_YOUR GOAL:_
In the entries below, begin at the line with "the black and" and stop after the line with "The white tip"; output those lines exactly and omit the pictures.
[Opening PROVIDED DATA section]
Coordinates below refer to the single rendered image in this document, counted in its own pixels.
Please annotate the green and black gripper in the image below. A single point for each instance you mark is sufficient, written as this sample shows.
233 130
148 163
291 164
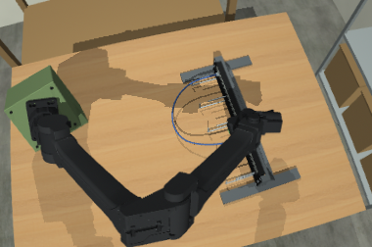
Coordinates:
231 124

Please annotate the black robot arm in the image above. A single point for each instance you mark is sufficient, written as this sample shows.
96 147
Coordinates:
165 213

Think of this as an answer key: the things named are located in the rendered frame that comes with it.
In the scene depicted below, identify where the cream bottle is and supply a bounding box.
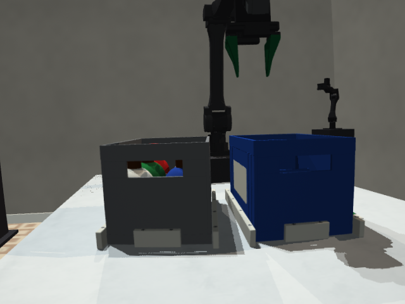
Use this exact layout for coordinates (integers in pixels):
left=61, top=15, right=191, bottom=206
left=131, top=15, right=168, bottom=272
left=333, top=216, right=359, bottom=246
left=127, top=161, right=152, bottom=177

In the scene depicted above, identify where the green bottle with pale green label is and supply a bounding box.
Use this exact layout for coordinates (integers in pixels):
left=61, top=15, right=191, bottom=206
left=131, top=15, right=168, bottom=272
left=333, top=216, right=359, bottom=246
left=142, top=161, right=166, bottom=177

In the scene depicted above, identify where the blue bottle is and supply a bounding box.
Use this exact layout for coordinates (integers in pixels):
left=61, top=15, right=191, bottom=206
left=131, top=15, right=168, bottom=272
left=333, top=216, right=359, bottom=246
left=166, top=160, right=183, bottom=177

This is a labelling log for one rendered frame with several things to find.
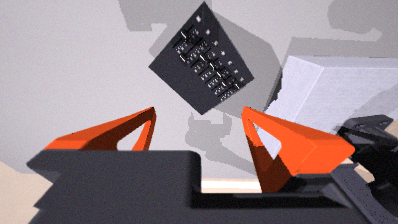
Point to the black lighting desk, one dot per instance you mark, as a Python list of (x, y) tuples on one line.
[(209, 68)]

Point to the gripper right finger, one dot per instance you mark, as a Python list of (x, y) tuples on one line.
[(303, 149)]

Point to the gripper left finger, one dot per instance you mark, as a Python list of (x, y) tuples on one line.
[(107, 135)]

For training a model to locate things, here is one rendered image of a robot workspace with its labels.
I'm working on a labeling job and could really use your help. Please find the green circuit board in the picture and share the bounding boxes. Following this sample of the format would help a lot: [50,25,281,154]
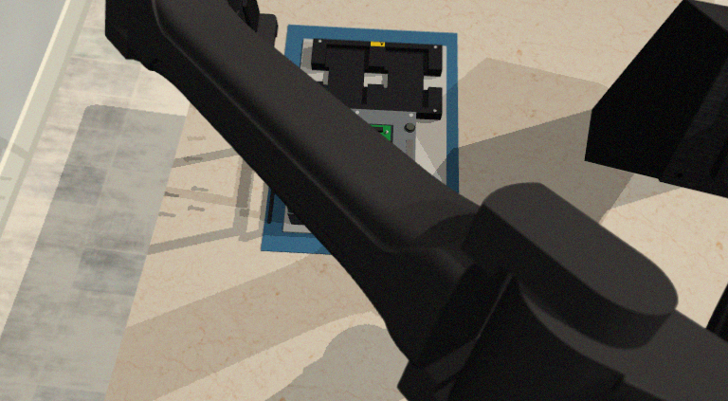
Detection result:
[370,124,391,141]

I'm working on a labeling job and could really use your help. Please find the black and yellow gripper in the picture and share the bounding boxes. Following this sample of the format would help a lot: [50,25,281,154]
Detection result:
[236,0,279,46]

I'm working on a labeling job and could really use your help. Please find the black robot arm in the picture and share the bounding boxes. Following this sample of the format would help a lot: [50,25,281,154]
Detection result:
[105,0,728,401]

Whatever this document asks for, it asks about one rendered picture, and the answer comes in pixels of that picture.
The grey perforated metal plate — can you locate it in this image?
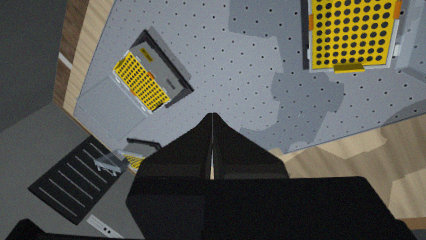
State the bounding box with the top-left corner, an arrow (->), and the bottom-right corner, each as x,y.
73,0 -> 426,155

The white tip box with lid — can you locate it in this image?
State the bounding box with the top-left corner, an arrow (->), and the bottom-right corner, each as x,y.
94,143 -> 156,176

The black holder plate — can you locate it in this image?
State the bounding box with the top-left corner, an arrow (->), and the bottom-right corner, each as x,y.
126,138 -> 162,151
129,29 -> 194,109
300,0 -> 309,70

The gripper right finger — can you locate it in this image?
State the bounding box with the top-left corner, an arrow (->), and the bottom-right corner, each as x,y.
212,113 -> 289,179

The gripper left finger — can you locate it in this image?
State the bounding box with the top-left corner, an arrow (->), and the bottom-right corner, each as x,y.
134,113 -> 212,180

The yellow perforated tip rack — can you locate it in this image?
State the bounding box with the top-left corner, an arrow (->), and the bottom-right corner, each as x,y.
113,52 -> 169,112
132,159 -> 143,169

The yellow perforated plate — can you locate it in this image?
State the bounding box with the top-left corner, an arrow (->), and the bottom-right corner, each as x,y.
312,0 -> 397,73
[Closing PROVIDED DATA section]
_RESULT OF THIS TASK:_
I'm working on a labeling job and could really use your help. Please find the black and yellow gripper in the picture and share the bounding boxes. Following this sample of the format would help a lot: [50,25,281,154]
Detection result:
[236,0,279,46]

I'm working on a labeling job and could really use your help. Please find the black robot arm in the picture and share the bounding boxes. Following this sample of the format would help a lot: [50,25,281,154]
Detection result:
[105,0,728,401]

Whatever this document asks for, it asks about one rendered picture, and the answer comes in pixels of that picture.
The grey perforated metal plate — can you locate it in this image?
State the bounding box with the top-left corner, an arrow (->), and the bottom-right corner, each as x,y.
73,0 -> 426,155

The white tip box with lid — can you locate it in this image?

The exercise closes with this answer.